■ Instructions to follow ■
Please repeat only the stretch of records running from the first line through the line that contains "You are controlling".
··· Raw data
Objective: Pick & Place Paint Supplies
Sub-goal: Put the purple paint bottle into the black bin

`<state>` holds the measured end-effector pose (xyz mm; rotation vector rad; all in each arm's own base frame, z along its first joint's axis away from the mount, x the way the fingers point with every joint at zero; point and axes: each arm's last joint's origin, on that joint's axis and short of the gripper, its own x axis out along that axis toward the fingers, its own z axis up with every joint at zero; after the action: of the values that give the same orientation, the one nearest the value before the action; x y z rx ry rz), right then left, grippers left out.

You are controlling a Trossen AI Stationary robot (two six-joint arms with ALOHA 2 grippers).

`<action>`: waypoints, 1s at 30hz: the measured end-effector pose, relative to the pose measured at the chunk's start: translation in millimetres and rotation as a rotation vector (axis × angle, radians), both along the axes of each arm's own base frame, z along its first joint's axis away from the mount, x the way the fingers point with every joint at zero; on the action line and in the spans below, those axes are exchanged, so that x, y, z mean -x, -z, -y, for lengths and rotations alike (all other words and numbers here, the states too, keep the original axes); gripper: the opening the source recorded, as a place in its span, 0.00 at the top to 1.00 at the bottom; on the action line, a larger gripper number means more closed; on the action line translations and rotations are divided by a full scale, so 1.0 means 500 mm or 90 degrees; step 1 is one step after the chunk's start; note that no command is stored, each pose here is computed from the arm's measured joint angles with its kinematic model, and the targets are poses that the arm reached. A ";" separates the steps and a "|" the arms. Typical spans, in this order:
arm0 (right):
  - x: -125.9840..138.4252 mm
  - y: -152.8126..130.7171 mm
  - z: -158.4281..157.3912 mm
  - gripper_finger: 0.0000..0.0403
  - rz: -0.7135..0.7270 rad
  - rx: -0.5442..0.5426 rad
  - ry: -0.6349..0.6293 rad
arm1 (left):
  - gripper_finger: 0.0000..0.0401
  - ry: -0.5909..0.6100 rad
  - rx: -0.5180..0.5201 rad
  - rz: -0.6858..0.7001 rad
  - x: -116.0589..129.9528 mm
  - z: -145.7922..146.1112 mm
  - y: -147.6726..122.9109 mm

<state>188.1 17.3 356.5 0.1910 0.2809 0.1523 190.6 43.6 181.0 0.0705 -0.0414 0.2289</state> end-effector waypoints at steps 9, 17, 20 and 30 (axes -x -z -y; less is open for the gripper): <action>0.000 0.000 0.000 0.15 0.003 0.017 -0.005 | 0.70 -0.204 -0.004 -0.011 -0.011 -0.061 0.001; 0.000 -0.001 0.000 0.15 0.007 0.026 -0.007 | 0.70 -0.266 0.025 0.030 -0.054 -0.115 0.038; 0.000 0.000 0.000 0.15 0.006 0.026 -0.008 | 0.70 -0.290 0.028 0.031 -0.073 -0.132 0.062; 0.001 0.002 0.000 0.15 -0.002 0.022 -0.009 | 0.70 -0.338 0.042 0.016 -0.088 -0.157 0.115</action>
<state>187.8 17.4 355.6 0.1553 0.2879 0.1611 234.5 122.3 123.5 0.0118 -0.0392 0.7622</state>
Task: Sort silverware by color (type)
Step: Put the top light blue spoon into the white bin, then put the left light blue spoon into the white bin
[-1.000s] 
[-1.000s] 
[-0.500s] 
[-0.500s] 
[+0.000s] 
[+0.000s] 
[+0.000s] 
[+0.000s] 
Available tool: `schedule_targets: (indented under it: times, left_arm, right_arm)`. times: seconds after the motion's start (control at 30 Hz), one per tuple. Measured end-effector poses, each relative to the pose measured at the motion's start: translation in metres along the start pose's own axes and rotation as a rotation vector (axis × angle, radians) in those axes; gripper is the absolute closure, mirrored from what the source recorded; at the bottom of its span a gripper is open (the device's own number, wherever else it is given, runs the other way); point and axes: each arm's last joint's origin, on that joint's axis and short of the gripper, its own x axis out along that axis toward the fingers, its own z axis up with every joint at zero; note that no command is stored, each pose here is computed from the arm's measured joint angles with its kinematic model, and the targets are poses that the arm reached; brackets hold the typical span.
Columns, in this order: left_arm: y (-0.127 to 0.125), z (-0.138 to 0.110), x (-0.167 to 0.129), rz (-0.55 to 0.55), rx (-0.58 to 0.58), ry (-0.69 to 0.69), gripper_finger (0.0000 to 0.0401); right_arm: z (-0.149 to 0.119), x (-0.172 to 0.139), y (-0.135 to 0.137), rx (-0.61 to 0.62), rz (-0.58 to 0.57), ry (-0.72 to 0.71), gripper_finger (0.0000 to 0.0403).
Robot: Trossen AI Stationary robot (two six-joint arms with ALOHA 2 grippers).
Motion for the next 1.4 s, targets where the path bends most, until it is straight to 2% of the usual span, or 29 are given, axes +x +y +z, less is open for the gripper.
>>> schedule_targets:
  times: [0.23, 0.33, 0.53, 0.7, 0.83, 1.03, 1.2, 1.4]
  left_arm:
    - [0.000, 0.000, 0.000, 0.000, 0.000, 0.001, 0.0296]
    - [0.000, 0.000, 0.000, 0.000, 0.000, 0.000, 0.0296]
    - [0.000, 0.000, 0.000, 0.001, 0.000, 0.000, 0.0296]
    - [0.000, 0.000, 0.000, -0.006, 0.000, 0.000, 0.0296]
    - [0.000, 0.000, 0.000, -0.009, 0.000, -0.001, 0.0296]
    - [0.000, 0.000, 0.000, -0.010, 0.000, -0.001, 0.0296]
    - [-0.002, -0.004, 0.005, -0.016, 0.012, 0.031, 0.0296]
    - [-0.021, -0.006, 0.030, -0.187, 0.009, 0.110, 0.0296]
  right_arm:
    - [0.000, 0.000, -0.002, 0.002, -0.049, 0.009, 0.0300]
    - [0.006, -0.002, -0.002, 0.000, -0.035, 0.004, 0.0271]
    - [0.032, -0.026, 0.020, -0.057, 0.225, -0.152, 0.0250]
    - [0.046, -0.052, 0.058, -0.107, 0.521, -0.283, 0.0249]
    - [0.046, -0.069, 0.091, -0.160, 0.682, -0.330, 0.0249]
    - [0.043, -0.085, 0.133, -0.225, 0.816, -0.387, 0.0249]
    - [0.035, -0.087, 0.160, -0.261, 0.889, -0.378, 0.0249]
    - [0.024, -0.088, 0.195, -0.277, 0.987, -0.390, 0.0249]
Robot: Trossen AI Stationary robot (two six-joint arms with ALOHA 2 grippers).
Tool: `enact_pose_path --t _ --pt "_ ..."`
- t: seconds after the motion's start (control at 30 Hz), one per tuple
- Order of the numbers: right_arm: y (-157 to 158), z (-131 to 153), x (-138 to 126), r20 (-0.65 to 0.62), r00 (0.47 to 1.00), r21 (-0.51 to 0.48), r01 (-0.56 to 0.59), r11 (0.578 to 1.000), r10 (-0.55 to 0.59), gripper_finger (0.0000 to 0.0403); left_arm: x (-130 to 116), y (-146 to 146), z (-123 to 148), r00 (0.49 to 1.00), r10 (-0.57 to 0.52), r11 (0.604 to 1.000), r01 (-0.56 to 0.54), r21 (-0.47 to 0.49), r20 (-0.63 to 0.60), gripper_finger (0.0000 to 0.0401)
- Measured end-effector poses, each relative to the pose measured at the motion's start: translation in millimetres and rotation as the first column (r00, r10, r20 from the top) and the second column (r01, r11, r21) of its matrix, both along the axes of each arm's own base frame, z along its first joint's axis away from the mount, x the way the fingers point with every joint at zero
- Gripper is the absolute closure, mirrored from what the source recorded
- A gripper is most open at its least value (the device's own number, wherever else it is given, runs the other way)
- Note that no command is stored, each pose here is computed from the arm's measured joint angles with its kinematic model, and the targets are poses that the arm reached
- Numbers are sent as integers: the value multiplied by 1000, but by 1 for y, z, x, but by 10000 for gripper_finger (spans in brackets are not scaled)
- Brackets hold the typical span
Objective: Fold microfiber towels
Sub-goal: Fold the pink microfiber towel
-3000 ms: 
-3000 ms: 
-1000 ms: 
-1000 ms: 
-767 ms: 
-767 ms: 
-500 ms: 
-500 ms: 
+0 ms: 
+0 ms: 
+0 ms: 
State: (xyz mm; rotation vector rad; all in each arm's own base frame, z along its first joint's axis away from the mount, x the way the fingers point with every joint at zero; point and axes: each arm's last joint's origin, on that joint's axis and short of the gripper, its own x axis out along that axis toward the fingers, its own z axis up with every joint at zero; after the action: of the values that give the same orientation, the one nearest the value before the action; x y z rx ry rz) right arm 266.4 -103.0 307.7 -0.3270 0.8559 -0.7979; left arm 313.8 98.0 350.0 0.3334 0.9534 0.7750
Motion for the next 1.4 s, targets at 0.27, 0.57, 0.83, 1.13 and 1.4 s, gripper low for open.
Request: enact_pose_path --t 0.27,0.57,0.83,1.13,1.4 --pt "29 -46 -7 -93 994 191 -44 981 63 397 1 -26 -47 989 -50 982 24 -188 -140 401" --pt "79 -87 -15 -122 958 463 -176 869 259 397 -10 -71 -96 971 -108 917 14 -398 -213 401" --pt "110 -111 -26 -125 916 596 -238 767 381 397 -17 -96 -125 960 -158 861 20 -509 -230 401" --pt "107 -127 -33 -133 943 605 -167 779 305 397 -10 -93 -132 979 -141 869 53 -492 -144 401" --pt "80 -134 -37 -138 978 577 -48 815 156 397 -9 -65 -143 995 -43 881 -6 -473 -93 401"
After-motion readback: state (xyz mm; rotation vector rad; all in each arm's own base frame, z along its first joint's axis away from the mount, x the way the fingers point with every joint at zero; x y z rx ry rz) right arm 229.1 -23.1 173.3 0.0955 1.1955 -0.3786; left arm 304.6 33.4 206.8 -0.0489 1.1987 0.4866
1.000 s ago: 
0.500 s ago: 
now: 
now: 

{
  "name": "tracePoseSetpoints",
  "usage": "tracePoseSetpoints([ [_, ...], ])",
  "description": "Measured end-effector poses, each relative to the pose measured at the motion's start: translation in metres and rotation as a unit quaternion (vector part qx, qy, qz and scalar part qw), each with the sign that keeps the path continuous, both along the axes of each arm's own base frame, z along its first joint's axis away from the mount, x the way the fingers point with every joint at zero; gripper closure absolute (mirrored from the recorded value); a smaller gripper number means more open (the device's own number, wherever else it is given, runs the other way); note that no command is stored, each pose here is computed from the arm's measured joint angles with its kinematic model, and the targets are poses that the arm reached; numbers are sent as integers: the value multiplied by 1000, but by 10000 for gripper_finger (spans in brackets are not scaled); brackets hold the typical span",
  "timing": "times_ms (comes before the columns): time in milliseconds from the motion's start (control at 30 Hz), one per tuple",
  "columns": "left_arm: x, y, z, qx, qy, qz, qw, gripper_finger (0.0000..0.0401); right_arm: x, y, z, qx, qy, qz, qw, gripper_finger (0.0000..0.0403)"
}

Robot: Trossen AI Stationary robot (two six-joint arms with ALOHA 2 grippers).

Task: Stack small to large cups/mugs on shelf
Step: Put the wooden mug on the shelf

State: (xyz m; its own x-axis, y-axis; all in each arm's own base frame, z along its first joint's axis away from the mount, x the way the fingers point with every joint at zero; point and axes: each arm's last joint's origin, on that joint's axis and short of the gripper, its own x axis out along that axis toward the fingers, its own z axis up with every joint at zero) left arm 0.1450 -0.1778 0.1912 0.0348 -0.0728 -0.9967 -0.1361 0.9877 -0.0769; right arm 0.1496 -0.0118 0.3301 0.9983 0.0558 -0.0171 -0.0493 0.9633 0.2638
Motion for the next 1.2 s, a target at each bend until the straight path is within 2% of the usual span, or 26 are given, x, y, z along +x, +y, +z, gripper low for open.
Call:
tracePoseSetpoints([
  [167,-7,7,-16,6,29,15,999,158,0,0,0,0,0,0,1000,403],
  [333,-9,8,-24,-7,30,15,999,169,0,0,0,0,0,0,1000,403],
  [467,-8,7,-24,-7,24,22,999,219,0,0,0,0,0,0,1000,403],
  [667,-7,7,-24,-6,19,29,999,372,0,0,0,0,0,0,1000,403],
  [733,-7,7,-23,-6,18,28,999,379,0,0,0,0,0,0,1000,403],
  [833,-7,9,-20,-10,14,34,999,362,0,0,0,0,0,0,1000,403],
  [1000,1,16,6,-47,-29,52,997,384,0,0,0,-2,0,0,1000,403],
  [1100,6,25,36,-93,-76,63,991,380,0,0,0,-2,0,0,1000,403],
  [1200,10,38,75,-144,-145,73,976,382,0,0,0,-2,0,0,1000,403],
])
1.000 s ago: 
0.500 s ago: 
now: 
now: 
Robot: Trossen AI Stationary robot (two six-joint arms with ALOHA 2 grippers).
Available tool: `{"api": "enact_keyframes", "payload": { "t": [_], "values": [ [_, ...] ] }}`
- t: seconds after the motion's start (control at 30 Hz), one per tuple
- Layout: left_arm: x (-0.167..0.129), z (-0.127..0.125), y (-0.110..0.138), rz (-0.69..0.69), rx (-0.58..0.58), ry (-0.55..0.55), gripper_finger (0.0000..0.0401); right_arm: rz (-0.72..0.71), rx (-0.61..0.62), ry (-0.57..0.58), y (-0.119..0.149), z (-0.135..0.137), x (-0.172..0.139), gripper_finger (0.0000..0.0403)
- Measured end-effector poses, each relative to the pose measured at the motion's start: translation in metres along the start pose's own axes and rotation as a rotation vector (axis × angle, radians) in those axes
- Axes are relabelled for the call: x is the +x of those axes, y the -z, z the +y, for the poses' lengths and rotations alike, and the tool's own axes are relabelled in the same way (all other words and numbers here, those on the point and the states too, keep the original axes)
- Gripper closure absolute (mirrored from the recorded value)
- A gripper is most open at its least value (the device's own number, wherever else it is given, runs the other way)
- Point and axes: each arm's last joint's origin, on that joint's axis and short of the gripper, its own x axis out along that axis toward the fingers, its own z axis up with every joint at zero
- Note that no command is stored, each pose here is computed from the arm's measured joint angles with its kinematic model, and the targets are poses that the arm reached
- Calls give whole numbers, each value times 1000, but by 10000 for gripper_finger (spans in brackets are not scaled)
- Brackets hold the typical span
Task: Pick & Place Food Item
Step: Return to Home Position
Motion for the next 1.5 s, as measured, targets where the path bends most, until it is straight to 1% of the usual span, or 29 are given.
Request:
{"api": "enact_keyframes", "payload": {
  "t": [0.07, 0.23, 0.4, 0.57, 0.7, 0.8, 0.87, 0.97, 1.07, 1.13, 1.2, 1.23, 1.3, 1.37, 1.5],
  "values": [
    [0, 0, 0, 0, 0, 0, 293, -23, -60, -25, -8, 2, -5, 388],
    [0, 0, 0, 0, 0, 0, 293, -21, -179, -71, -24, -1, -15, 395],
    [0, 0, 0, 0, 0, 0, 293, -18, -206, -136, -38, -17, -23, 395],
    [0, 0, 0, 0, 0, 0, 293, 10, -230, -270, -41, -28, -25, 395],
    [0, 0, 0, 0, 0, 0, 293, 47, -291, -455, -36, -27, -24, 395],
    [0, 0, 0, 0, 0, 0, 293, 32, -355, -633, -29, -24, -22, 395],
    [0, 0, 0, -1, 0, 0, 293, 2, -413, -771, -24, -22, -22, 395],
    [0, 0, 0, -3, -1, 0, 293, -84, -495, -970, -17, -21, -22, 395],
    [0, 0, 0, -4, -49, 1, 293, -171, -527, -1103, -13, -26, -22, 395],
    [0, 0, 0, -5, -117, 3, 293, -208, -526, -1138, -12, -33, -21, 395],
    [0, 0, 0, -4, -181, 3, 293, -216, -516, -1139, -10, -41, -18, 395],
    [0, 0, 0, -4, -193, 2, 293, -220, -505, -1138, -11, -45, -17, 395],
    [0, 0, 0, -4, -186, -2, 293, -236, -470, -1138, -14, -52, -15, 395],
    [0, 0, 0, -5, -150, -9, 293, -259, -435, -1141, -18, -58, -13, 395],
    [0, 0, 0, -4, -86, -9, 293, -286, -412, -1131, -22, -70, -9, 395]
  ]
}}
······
■ Result of the exercise ■
Objective: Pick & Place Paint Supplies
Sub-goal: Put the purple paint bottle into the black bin

`<state>` holds the measured end-effector pose (xyz mm; rotation vector rad; all in each arm's own base frame, z along its first joint's axis away from the mount, x the way the fingers point with every joint at zero; point and axes: each arm's last joint's origin, on that joint's axis and short of the gripper, its own x axis out along that axis toward the fingers, its own z axis up with every joint at zero; after the action: of the values that give the same orientation, the one nearest the value before the action; x y z rx ry rz), right then left, grippers left out.

You are controlling a Trossen AI Stationary robot (two six-joint arms with ALOHA 2 grippers).

For this exercise, nothing further remains.